If neoclassical economics wants government to let us alone to do what we want, behavioral economics leaves room for government action to help us do what we would really want if we were rational agents. Unfortunately, the qualities that have crippled Washington in recent years — inertia, denial, allergy to complexity, preference for short-term gratification over long-term planning — are our own flaws writ large. Members of Congress are people too; they’re likely to embrace change only when it’s easy, popular and rewarding. Do we really want them trying to change us?
Michelle Obama warned us during the campaign, “[Barack] is going to demand that you shed your cynicism, that you put down your divisions, that you come out of your isolation, that you move out of your comfort zones, that you push yourselves to be better.” The President reinforced this in his Inaugural Address when he urged Americans to set aside childish things and choose hope over fear.

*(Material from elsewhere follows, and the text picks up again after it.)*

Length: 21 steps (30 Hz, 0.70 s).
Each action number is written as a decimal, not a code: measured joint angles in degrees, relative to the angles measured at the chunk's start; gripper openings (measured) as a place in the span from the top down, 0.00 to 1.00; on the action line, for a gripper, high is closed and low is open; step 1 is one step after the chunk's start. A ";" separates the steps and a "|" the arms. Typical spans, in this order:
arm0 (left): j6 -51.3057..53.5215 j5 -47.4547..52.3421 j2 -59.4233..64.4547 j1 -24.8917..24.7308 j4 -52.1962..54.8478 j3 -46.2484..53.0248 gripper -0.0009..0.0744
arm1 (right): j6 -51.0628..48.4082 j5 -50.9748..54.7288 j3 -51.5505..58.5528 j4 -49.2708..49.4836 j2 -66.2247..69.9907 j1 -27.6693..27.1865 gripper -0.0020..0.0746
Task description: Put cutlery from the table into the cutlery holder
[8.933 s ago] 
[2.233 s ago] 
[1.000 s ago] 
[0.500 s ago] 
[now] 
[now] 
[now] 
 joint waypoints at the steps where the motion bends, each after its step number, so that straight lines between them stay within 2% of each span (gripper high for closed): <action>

But we don’t need to change our hearts like that. Opt-out 401(k)s, simpler mortgage applications, programmable thermostats and cost-effective medical protocols can help us do the right things even if we remain ignorant, lazy, greedy and obsessed with childish things. It doesn’t matter if we save energy because we care about the earth or our money or our neighbors; we just need to save energy. The government just needs to provide the right rules, incentives and nudges to help us make the right choices. It would be nice if Obama could change our social norms so that green living and healthy eating and financial responsibility would be new ways of keeping up with the Joneses. But it would be enough if he changed Washington’s social norms. We need better policies, not better attitudes.
Behavioral literature can be a depressing window on human folly. But it offers us ways to transcend our folly, to restrain our ids, to harness our conformity and inertia and weakness in order to do less of the things that hurt us and our country. “In the physical world, we understand our limitations,” Ariely says. “Nobody gets upset because we can’t fly. We just design something to help us fly.” If Obama can help us fly from our bad habits, he’ll provide the change we need.